### Records supplied
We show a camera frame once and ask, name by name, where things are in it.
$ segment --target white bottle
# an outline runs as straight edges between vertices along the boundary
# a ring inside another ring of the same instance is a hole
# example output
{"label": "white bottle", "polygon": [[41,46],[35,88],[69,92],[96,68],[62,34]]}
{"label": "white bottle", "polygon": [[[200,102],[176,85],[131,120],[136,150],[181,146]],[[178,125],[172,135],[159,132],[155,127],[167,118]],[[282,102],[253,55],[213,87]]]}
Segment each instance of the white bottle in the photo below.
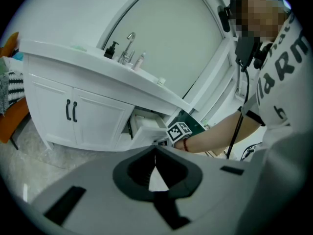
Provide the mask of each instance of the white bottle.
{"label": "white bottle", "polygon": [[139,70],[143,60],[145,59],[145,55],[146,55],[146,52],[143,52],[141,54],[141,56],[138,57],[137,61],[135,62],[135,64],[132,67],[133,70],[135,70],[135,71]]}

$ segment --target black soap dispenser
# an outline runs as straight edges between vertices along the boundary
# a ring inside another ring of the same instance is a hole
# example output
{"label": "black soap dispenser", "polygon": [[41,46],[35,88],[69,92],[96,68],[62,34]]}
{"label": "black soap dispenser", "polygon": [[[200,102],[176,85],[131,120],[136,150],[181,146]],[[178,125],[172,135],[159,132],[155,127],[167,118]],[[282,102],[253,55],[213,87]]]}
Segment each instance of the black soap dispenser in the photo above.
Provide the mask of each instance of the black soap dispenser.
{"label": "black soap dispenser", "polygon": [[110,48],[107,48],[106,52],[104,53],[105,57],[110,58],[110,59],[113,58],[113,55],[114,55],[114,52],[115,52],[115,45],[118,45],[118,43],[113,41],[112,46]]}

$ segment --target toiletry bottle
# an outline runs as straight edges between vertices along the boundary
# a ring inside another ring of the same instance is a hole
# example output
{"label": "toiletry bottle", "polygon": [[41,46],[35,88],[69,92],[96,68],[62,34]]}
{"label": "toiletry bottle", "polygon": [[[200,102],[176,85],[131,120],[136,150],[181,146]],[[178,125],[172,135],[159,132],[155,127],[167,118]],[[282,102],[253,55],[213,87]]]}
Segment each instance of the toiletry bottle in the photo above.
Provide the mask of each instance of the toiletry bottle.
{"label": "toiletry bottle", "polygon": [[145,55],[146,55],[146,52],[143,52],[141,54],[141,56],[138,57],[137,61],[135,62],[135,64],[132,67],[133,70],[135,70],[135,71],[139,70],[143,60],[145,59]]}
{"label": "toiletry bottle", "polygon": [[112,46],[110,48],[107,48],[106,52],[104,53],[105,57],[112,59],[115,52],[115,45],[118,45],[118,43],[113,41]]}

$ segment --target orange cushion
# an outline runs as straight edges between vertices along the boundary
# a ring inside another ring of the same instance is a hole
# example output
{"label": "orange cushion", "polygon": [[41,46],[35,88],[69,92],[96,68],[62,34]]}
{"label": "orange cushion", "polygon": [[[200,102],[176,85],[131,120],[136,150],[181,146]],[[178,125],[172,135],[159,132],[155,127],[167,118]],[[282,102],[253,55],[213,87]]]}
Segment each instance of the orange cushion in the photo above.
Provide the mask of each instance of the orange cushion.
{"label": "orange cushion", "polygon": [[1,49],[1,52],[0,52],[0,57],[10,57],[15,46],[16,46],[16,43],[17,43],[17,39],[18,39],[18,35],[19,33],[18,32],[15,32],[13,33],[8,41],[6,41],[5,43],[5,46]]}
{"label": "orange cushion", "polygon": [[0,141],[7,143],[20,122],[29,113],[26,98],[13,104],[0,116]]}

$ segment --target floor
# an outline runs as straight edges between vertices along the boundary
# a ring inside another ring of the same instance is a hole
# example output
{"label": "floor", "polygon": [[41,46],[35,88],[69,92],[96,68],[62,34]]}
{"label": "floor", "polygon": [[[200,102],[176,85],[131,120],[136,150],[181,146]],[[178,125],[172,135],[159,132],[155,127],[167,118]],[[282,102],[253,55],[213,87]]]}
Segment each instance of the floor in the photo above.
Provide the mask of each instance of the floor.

### What is needed
Output the lines above exactly, but only those between the line holding "segment --target floor" and the line holding "Segment each instance of the floor", inclusive.

### Result for this exercise
$ segment --target floor
# an outline runs as straight edges between vertices along the boundary
# a ring inside another ring of the same instance is a hole
# example output
{"label": "floor", "polygon": [[41,46],[35,88],[69,92],[96,68],[62,34]]}
{"label": "floor", "polygon": [[[200,102],[176,85],[131,120],[136,150],[181,146]],[[178,125],[172,135],[159,132],[155,127],[167,118]],[[282,102],[253,55],[213,87]]]}
Segment each instance of the floor in the photo above.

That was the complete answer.